Mars’s near-vacuum atmosphere shifts dominant degradation pathways relative to many terrestrial climates: wind-driven rain penetration and salt-spray corrosion are absent or strongly reduced, whereas dust abrasion/ingress, CO₂-rich particulate infiltration, and large-amplitude thermal cycling fatigue can dominate maintenance. Accordingly, the corridor is not meant to optimize against any single terrestrial weathering mechanism, but to constrain how morphology scales effective exposure and interface burden under persistent stress. Mars-specific physics may reweight geometric preferences (e.g., curvature/dome benefits) beyond the current three-parameter descriptors, so the corridor should be used as a prescreening prior conditioned by Mars forcing and route-specific constraints (dust sealing, thermal margins, shielding/berming). A further limitation is mechanism mismatch: some terrestrial exposure mediators do not translate to Mars, so future work should explicitly incorporate Mars-relevant forcing terms (dust abrasion/ingress, CO₂ infiltration, thermal cycling fatigue) and curvature-related metrics when conditioning the corridor for mission design.

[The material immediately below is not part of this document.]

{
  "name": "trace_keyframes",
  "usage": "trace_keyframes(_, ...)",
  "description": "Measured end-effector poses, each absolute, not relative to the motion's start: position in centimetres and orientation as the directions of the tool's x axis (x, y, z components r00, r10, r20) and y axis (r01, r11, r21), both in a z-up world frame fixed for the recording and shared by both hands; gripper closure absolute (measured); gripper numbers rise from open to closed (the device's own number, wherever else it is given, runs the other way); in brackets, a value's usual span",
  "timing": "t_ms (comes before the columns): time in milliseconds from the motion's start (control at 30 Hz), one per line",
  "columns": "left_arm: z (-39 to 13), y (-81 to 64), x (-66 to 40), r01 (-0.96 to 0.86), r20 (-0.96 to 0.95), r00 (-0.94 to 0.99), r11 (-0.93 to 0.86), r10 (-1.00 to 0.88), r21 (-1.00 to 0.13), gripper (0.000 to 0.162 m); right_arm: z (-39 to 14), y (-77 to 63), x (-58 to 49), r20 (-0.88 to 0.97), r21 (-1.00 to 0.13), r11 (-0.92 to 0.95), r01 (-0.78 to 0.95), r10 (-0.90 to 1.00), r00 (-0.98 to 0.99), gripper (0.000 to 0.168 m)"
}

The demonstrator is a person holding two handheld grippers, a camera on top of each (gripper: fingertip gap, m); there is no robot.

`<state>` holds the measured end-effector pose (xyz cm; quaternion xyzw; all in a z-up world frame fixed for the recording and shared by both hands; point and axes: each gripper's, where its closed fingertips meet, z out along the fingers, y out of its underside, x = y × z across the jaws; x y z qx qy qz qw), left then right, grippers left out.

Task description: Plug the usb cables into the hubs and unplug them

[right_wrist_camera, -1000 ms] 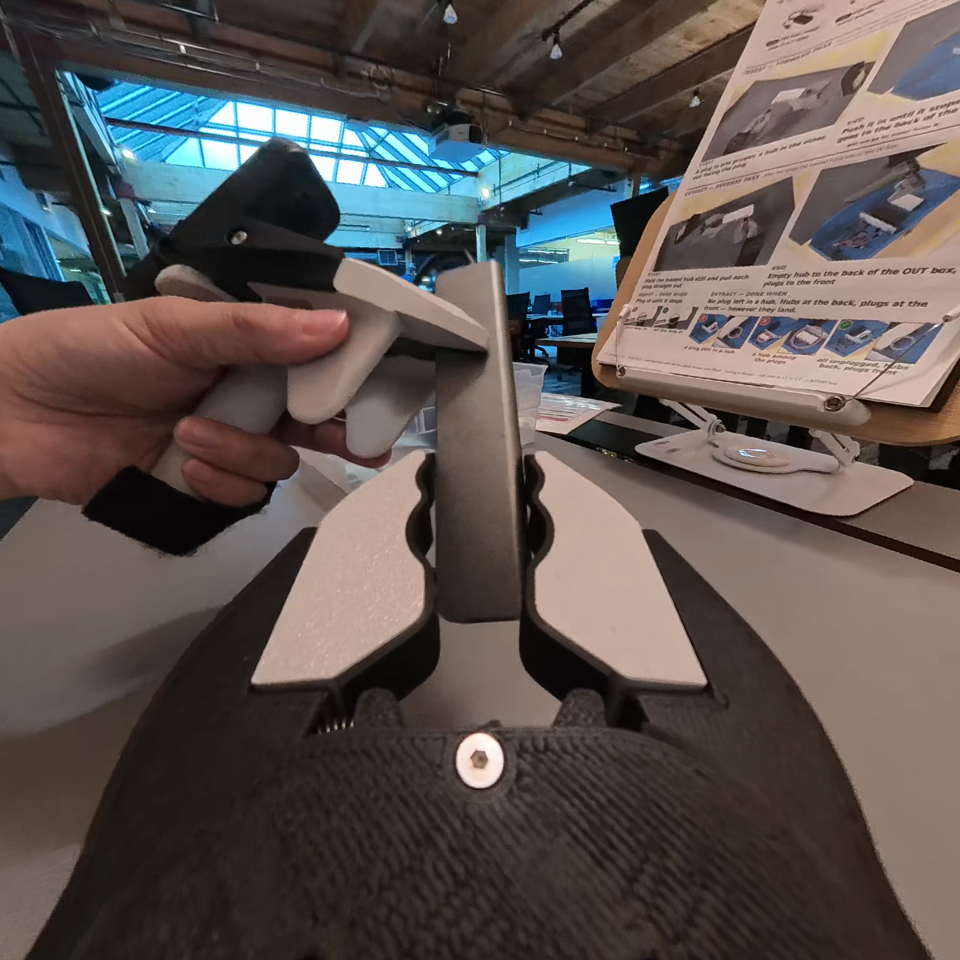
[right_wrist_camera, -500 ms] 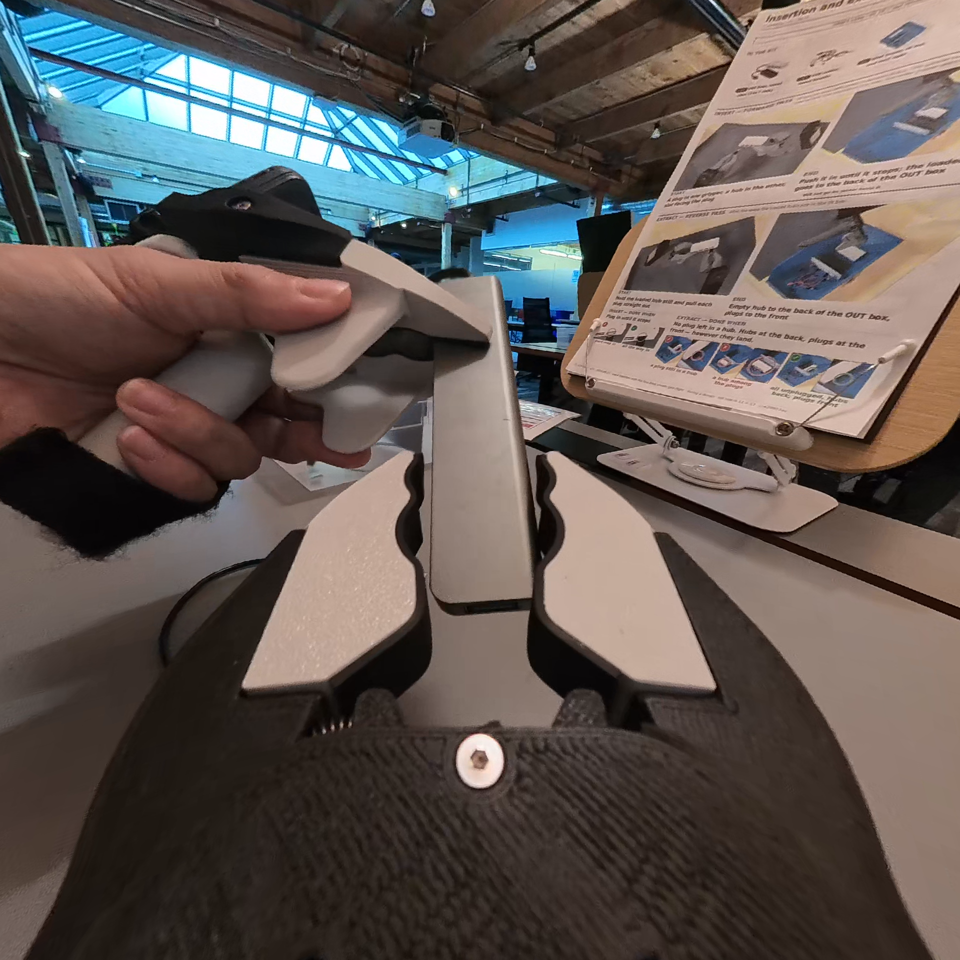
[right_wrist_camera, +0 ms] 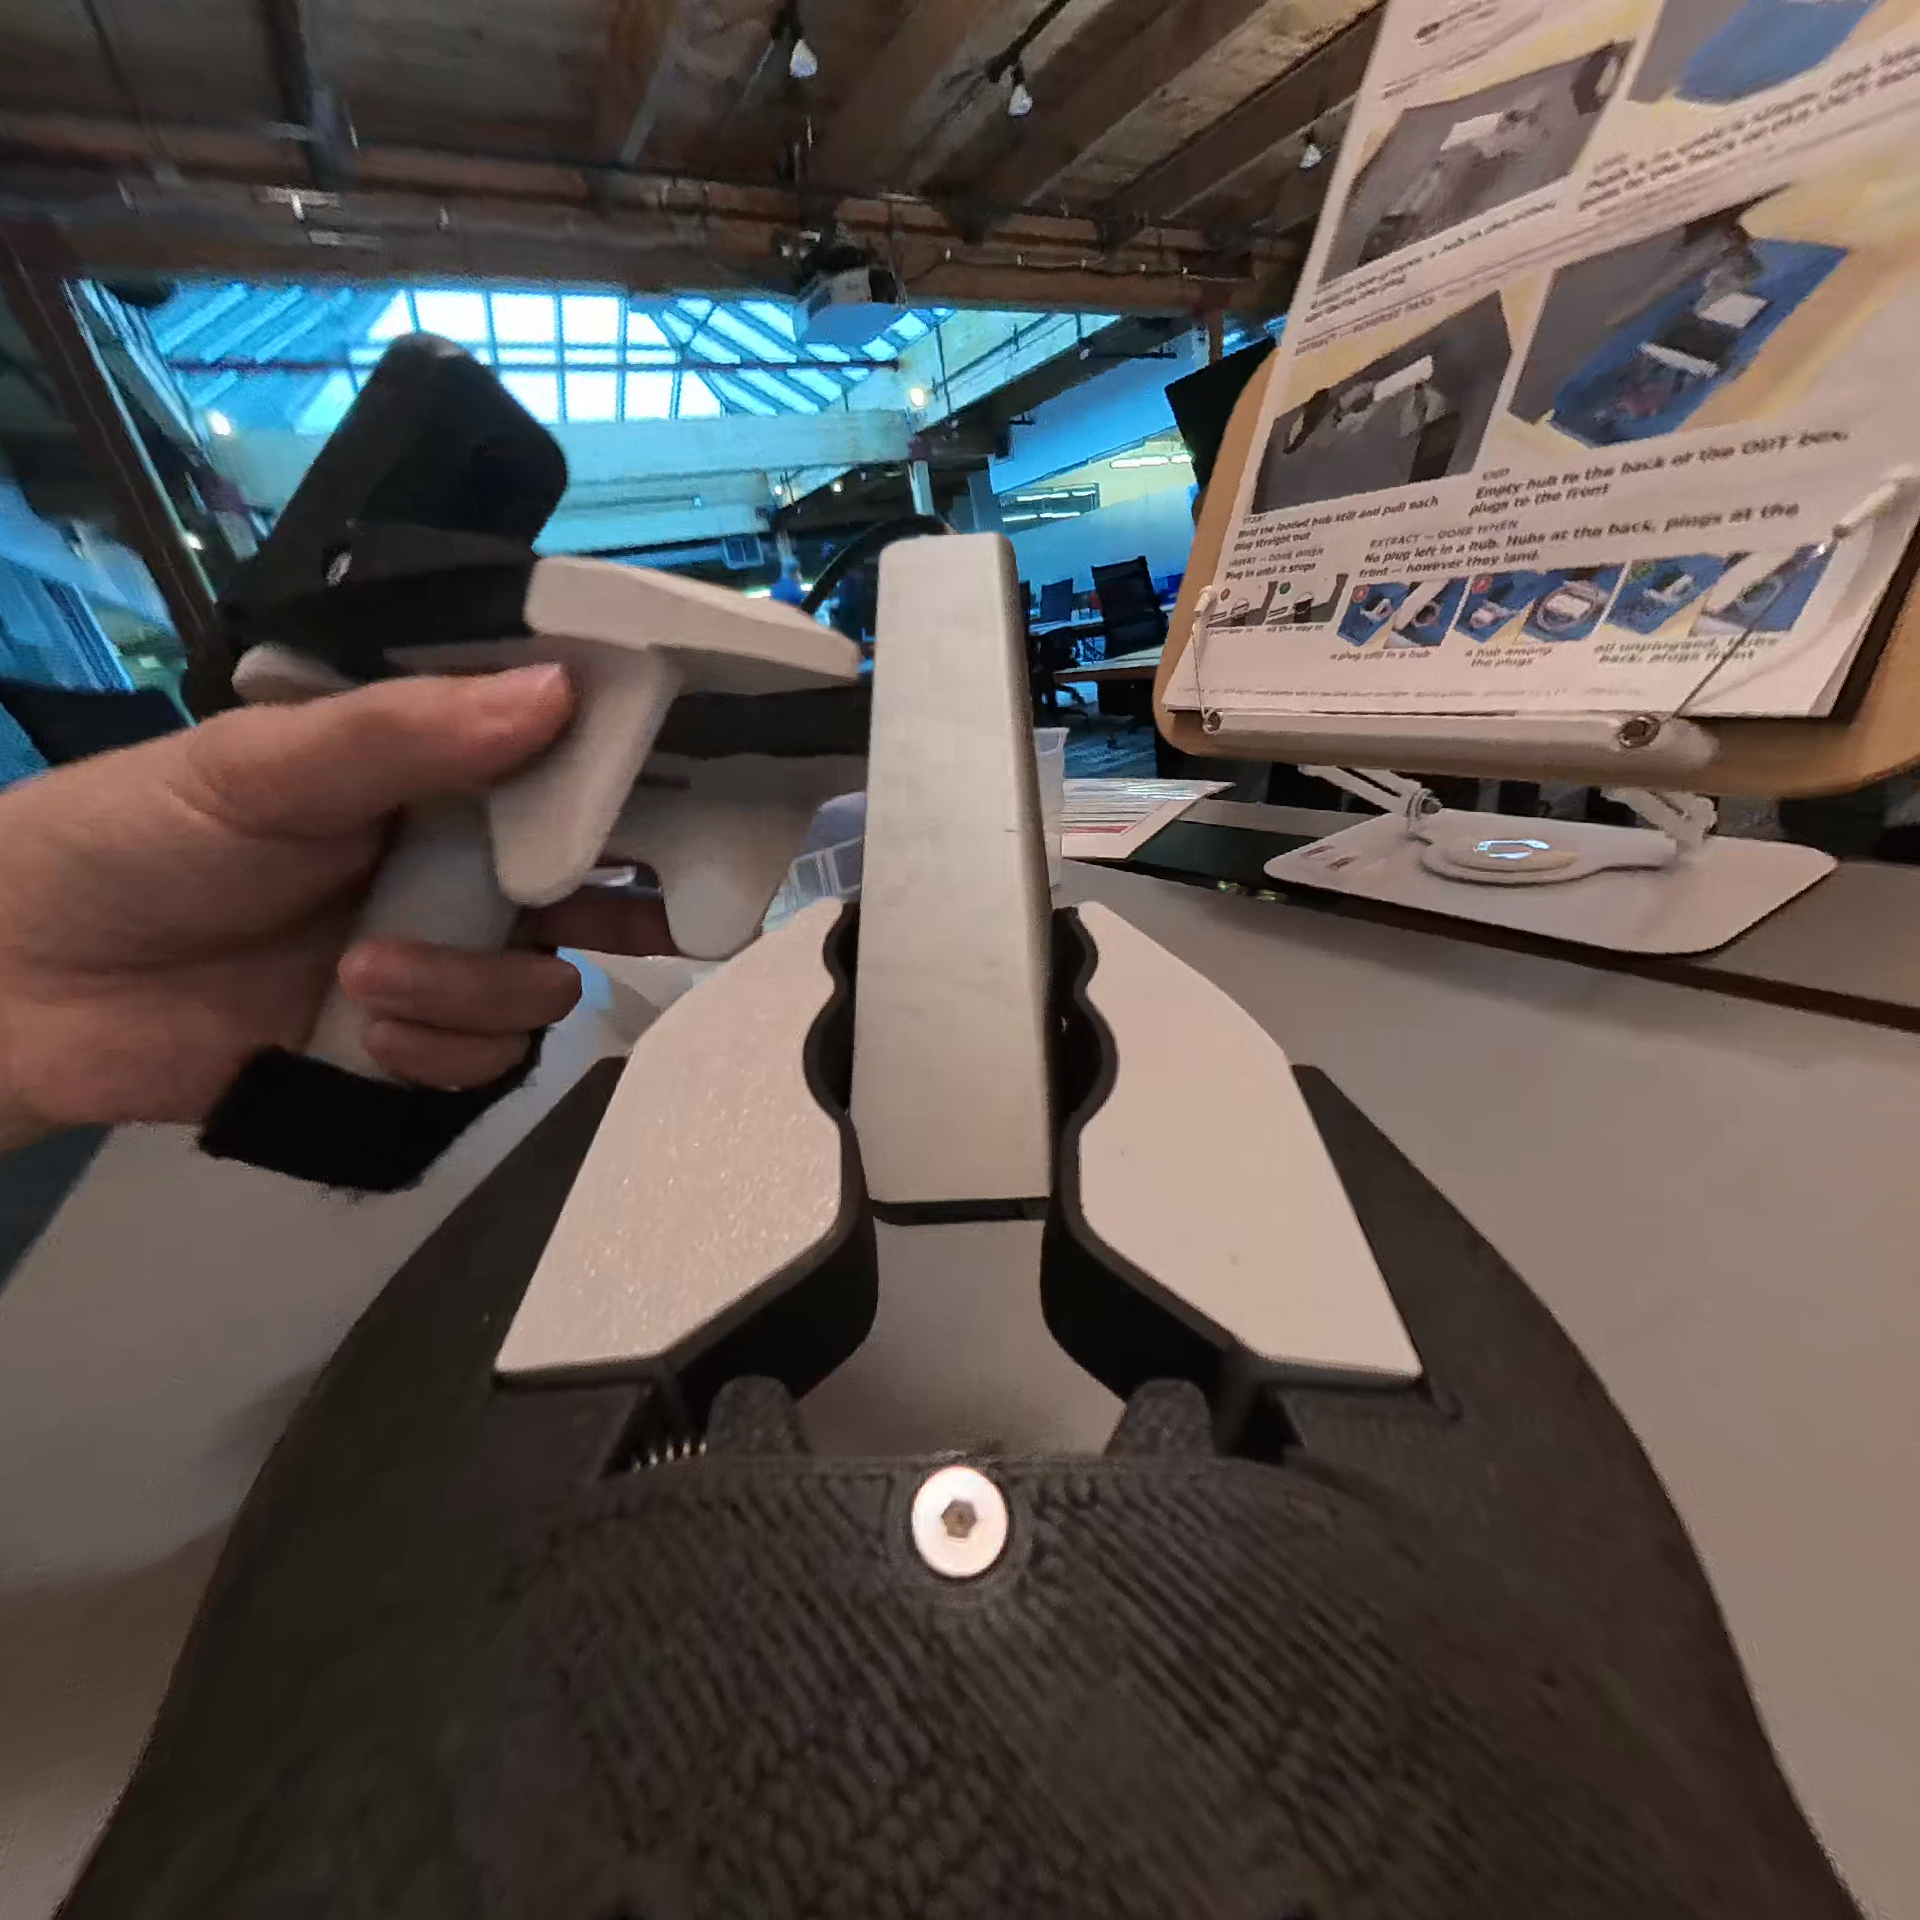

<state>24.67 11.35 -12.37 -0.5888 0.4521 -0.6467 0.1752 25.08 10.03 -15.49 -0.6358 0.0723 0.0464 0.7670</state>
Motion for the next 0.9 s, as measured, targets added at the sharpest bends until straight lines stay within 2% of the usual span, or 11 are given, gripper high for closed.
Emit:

The results yield falsifiable predictions for Mars habitats. Under increasing forcing, the admissible high-performance corridor in joint morphology space should contract, and off-corridor designs should show steeper degradation slopes and higher intervention cadence. Joint optimization of mass-like savings (Δ) and reliability-like proportional improvements (η) should remain Pareto-sparse, requiring explicit trade-off management rather than assuming a single best form. Exposure-mitigating routes should widen the corridor and shift interaction topology, whereas interface-intensifying routes should narrow it unless joint and sealing strategies improve. Algorithmic pipelines incorporating corridor priors should show measurable efficiency gains, including faster convergence and higher candidate survival through multi-physics evaluation relative to unconstrained search, enabling testing via controlled simulations and long-duration analog operations.

Main framework

This study combines three linked analyses to derive transferable morphology–maintenance insights for Mars-habitat-relevant design: (1) an Earth-analog reverse-engineering analysis of refurbishment-phase embodied carbon intensity under conventional versus prefabricated construction, using a global sample of extreme-environment built habitats; (2) a structured synthesis of algorithm-driven extra-terrestrial habitat morphology design studies; and (3) a global scan of Mars habitat research-and-development ecosystem platforms with technology readiness level (trl) and route taxonomies. The workflow is organized around shared, interpretable morphology descriptors and explicitly separates absolute savings from proportional improvement to avoid single-metric inference.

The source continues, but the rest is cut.